Now that the enforcement deadline for the Ballast Water Management Convention (BWMC) is drawing near we are starting to see very real movement in the market. Manufacturers and suppliers are needing to shift gears to meet demand, although we’re far from the peak.
The biggest trend we’re seeing is the emergence of a price war between technology manufacturers, driven by the demands of capex-sensitive owners. The reality is that although the message from manufacturers and suppliers is all about finding the right system, the incoming questions aren’t about applicability or maintenance requirements – they are about price.
The effect of price-driven decision making can encourage predatory pricing among manufacturers aiming to eliminate competition in their selected sector. Such predatory pricing is already perceptible in shipbuilding countries, where domestic suppliers dominate the newbuild market at the expense of foreign makers.
Owners and operators might think that this is great for them as manufacturers compete with each other to offer whatever solution they can at the lowest possible price. However, in reality this could cripple owners in the medium- to long-term.
In the retrofit case, if owners are investing in ballast water treatment it’s clear they’re expecting a further ten or more years of operation for those ships. They have to stop thinking about what they will pay for the installation only and give due consideration to life cycle costing. A low-cost ballast water treatment system with meagre operational availability would be a poor decision compared to a system that is a good fit to the ship’s operational profile with enhanced availability and reliability but higher upfront cost. Shipowners have mentioned lack of equipment choice at the shipyards, but they are not willing to pay the price difference for their first-choice equipment.

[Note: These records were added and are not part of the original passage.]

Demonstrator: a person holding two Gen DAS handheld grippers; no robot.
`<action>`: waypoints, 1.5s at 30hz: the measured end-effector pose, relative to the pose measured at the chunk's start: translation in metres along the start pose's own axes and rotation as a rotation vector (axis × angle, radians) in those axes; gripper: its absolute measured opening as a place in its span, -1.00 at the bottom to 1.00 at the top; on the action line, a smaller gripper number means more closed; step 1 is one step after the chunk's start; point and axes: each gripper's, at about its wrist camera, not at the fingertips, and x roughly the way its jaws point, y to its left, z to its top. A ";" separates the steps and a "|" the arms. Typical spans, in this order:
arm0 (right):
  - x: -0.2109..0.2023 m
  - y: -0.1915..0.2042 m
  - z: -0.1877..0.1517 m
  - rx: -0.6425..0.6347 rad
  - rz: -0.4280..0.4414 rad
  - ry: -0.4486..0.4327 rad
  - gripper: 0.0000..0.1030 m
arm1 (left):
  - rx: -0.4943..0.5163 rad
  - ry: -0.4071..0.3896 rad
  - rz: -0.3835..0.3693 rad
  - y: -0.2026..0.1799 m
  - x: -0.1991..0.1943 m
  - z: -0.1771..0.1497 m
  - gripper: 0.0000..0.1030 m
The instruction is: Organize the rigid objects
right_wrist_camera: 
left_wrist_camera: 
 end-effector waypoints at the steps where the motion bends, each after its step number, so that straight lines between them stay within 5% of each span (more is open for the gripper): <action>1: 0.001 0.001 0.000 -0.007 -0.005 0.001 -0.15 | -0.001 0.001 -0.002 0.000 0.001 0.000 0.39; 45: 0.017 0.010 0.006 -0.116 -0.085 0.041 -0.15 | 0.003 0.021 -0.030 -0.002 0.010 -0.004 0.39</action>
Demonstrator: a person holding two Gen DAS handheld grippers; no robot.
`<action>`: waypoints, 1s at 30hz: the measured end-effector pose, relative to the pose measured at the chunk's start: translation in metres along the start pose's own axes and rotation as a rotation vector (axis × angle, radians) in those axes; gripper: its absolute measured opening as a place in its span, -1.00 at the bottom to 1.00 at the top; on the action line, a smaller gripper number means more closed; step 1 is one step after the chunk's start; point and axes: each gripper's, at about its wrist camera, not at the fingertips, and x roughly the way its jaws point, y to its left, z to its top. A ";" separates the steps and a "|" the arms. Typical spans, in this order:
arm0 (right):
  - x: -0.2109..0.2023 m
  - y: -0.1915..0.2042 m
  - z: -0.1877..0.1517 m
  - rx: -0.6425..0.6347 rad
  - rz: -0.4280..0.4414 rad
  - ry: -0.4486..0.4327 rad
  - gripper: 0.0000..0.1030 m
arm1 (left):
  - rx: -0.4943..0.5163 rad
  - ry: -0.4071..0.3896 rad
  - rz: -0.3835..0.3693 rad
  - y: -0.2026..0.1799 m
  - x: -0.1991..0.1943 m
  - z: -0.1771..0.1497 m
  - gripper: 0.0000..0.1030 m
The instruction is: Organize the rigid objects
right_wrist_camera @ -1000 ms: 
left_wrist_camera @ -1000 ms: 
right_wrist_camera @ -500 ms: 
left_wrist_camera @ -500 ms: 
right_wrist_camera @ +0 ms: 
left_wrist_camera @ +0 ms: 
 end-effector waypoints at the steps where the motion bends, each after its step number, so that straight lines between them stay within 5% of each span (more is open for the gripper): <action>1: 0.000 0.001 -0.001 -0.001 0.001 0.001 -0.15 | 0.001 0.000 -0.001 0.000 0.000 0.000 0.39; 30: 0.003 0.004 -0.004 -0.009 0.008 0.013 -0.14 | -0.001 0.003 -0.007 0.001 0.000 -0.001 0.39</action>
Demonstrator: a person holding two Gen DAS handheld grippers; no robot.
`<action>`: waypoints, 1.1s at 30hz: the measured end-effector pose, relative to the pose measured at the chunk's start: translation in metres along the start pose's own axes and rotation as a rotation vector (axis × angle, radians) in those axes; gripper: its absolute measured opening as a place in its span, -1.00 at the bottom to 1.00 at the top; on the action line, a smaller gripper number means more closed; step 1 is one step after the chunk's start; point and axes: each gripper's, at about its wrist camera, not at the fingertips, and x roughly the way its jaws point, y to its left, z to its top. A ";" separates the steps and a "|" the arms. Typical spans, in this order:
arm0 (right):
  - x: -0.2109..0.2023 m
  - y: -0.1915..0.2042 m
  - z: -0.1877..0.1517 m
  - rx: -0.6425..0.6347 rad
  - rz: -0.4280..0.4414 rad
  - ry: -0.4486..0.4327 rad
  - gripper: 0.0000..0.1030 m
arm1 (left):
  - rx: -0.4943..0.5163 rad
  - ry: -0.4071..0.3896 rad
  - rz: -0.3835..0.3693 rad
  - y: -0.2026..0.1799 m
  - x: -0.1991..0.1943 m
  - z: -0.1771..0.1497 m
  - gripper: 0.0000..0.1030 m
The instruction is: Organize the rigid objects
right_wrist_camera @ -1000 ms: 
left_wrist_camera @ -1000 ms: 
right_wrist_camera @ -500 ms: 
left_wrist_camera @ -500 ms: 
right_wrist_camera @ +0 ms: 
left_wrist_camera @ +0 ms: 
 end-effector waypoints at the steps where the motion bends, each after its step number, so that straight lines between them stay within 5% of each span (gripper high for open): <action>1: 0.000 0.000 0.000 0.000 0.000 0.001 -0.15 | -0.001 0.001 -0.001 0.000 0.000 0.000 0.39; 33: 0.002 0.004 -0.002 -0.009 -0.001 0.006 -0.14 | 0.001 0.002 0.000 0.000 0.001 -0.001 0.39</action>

A price war means a race to the bottom. Manufacturers will turn to the lowest priced specification to maintain profit margins, and that means compromise – either on durability or efficiency or, in some cases, both. That means more spend on maintenance and spare parts, greater energy expenditure and higher fuel costs for owners in the long-run.
Manufacturers can also charge owners less by offering them less aftercare and fewer other services, and there’s a risk that increased commoditisation will encourage a ‘fit and forget’ mentality amongst suppliers. A guarantee and a service agreement offer very real security to owners that they are buying long-term compliance and a partnership with a credible supplier rather than just a piece of equipment. If this cost isn’t built into the ballast water solution you’re installing, you’re looking at greater operational costs over the lifetime of the system.
Ballast water treatment is a long-term consideration for vessels and price must be considered as a lifetime expenditure rather than a one-off cost. Fundamentally, you get what you pay for.